Exercise details:
Please tally the lines below that contain the word "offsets" and reply with the total alone.

[[ Recorded data, beginning ]]

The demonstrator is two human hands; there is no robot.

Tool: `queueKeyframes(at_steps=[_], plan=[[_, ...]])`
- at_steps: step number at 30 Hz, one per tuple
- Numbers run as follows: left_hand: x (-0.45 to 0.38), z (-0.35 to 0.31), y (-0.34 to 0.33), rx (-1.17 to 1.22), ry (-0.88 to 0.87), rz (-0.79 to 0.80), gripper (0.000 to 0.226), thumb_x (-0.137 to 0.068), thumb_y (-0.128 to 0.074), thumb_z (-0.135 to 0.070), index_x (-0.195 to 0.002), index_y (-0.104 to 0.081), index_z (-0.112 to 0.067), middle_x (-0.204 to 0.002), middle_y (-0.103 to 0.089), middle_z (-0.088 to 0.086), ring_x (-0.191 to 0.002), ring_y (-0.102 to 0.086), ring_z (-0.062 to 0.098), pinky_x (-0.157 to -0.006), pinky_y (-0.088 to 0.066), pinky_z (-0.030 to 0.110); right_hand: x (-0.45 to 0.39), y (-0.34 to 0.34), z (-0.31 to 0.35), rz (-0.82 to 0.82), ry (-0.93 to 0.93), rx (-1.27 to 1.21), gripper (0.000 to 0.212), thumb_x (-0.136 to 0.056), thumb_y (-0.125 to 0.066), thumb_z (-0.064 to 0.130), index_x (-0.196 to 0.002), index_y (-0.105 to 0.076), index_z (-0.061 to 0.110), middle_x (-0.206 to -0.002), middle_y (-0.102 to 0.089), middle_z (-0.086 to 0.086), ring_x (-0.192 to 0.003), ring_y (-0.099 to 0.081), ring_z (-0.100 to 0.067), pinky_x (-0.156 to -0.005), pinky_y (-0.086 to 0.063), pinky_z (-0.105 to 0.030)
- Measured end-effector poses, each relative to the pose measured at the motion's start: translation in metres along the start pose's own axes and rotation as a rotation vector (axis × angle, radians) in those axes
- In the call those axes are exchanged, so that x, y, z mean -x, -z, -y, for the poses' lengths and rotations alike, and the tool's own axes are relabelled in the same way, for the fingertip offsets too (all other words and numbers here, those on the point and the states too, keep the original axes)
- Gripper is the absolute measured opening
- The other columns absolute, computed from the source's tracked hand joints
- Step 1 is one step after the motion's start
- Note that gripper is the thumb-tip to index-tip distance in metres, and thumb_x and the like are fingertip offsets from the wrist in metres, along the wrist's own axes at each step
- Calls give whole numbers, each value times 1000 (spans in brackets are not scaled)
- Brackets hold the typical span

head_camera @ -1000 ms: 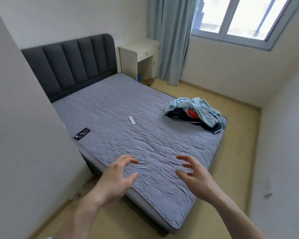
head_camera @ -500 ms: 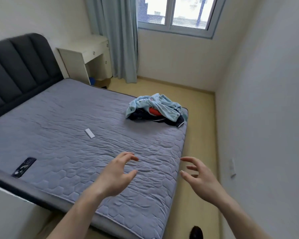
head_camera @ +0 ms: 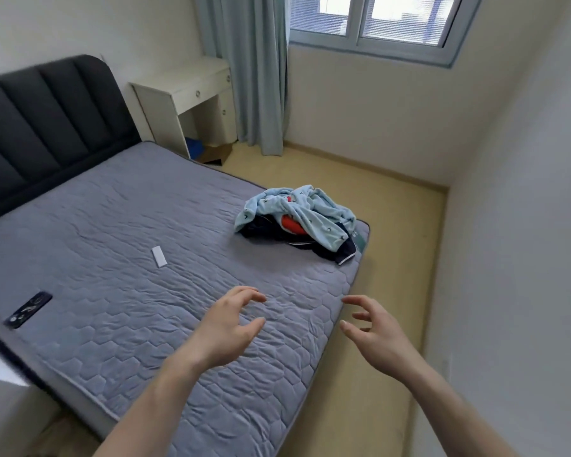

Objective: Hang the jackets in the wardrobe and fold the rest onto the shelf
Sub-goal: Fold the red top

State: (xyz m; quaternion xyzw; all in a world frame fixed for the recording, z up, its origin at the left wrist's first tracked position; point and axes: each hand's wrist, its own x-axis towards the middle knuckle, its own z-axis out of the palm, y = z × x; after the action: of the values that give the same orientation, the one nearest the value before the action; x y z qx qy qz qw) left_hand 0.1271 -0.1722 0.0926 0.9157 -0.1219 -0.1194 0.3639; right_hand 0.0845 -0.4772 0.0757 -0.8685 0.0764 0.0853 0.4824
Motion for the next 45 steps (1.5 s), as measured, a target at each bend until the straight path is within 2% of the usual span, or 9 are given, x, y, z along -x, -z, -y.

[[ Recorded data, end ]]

Answer space:
2